= Work item =
All lines below starting at the one that holds "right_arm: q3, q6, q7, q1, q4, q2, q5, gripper" and ending at the one that holds "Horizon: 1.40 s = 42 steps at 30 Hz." should be printed exactly, ends included. Pictures should not be printed, nor anything else.

= Information supplied =

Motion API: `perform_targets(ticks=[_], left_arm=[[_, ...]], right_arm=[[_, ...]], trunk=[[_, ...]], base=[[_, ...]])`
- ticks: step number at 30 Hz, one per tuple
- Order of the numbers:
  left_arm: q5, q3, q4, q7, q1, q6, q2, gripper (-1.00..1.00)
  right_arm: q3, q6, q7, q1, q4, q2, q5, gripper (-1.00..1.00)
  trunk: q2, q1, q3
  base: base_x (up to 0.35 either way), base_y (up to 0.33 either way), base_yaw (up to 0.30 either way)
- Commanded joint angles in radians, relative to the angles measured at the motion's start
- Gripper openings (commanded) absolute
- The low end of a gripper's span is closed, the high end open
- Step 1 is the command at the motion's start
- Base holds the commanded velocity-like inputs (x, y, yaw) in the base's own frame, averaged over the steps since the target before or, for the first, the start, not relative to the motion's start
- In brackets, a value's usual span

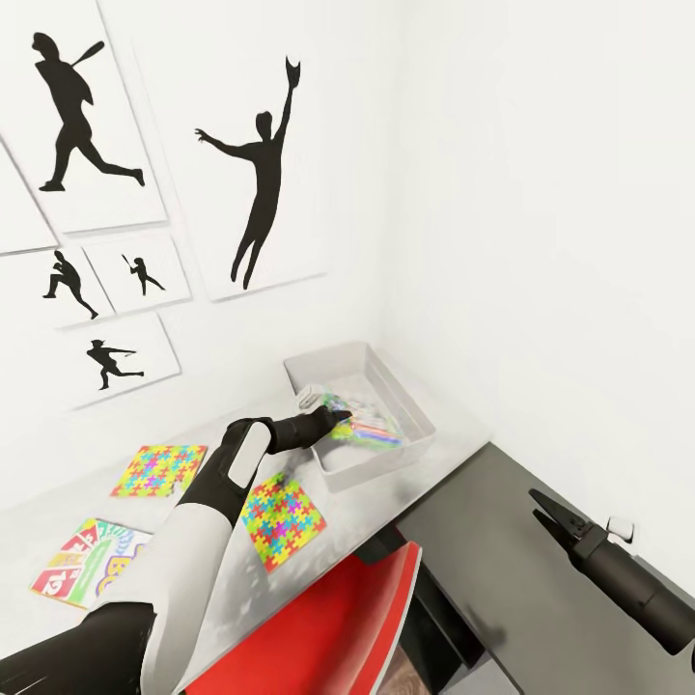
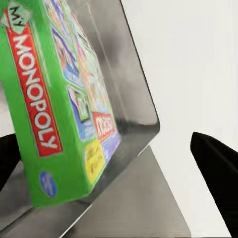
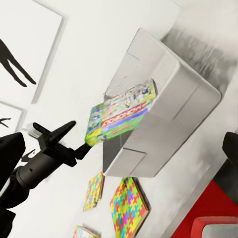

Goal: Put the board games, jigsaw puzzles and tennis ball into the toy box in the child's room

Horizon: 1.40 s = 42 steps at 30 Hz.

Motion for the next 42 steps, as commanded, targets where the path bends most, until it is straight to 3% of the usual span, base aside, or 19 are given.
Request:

= Exercise solution =
  right_arm: q3, q6, q7, q1, q4, q2, q5, gripper (-1.00..1.00)
  trunk: q2, q1, q3
  base: base_x (up to 0.35 either way), base_y (up to 0.33 either way), base_yaw (up to 0.30 either way)
- Commanded joint angles in radians, relative to the angles measured at the motion's start
- Gripper openings (commanded) absolute
- The low end of a gripper's span is closed, the high end open
- Step 1 is the command at the motion's start
- Base holds the commanded velocity-like inputs (x, y, yaw) in the base's own frame, averaged over the steps since the target before or, for the first, the start, not relative to the motion's start
- In brackets, a value's usual span


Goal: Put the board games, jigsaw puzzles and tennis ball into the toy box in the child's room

Horizon: 1.40 s = 42 steps at 30 Hz.

The answer given is complete as it stands.